Volume XLII-3
Int. Arch. Photogramm. Remote Sens. Spatial Inf. Sci., XLII-3, 229-234, 2018
https://doi.org/10.5194/isprs-archives-XLII-3-229-2018
© Author(s) 2018. This work is distributed under
the Creative Commons Attribution 4.0 License.
Int. Arch. Photogramm. Remote Sens. Spatial Inf. Sci., XLII-3, 229-234, 2018
https://doi.org/10.5194/isprs-archives-XLII-3-229-2018
© Author(s) 2018. This work is distributed under
the Creative Commons Attribution 4.0 License.

  30 Apr 2018

30 Apr 2018

SEMI AUTOMATED LAND COVER LAYER UPDATING PROCESS UTILIZING SPECTRAL ANALYSIS AND GIS DATA FUSION

L. Cohen, E. Keinan, M. Yaniv, Y. Tal, A. Felus, and R. Regev L. Cohen et al.
  • Survey of Israel, Israel

Keywords: NTDB (National Topographic Data Base), Segmentation, Classification, nDSM, data fusion

Abstract.
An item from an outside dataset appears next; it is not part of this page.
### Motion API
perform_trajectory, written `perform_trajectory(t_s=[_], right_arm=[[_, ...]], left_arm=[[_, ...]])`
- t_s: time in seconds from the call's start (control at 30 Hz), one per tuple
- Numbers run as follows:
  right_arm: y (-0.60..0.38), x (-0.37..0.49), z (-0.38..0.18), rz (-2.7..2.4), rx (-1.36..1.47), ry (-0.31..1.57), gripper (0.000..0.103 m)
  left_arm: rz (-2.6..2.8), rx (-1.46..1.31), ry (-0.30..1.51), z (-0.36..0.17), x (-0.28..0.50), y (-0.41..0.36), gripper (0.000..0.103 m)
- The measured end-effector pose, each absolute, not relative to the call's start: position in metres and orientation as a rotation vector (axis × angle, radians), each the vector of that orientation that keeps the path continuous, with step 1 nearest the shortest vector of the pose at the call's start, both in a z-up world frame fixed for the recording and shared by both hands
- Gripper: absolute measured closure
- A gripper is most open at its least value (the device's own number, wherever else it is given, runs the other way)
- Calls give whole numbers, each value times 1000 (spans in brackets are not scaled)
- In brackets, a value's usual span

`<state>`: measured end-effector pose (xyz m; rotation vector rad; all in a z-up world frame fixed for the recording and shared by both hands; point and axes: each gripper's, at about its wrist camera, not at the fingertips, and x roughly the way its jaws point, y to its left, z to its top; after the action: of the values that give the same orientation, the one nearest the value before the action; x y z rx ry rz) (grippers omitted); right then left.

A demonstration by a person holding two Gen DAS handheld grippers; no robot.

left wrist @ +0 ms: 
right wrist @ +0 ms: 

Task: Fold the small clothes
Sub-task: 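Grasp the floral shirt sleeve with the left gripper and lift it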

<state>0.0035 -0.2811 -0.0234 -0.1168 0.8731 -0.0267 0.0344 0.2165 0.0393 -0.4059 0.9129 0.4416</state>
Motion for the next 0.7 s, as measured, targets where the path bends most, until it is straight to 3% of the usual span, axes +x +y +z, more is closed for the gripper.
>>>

Technological improvements made in recent years of mass data gathering and analyzing, influenced the traditional methods of updating and forming of the national topographic database. It has brought a significant increase in the number of use cases and detailed geo information demands. Processes which its purpose is to alternate traditional data collection methods developed in many National Mapping and Cadaster Agencies. There has been significant progress in semi-automated methodologies aiming to facilitate updating of a topographic national geodatabase. Implementation of those is expected to allow a considerable reduction of updating costs and operation times. Our previous activity has focused on building automatic extraction (Keinan, Zilberstein et al, 2015). Before semiautomatic updating method, it was common that interpreter identification has to be as detailed as possible to hold most reliable database eventually. When using semi-automatic updating methodologies, the ability to insert human insights based knowledge is limited. Therefore, our motivations were to reduce the created gap by allowing end-users to add their data inputs to the basic geometric database. In this article, we will present a simple Land cover database updating method which combines insights extracted from the analyzed image, and a given spatial data of vector layers. The main stages of the advanced practice are multispectral image segmentation and supervised classification together with given vector data geometric fusion while maintaining the principle of low shape editorial work to be done. All coding was done utilizing open source software components.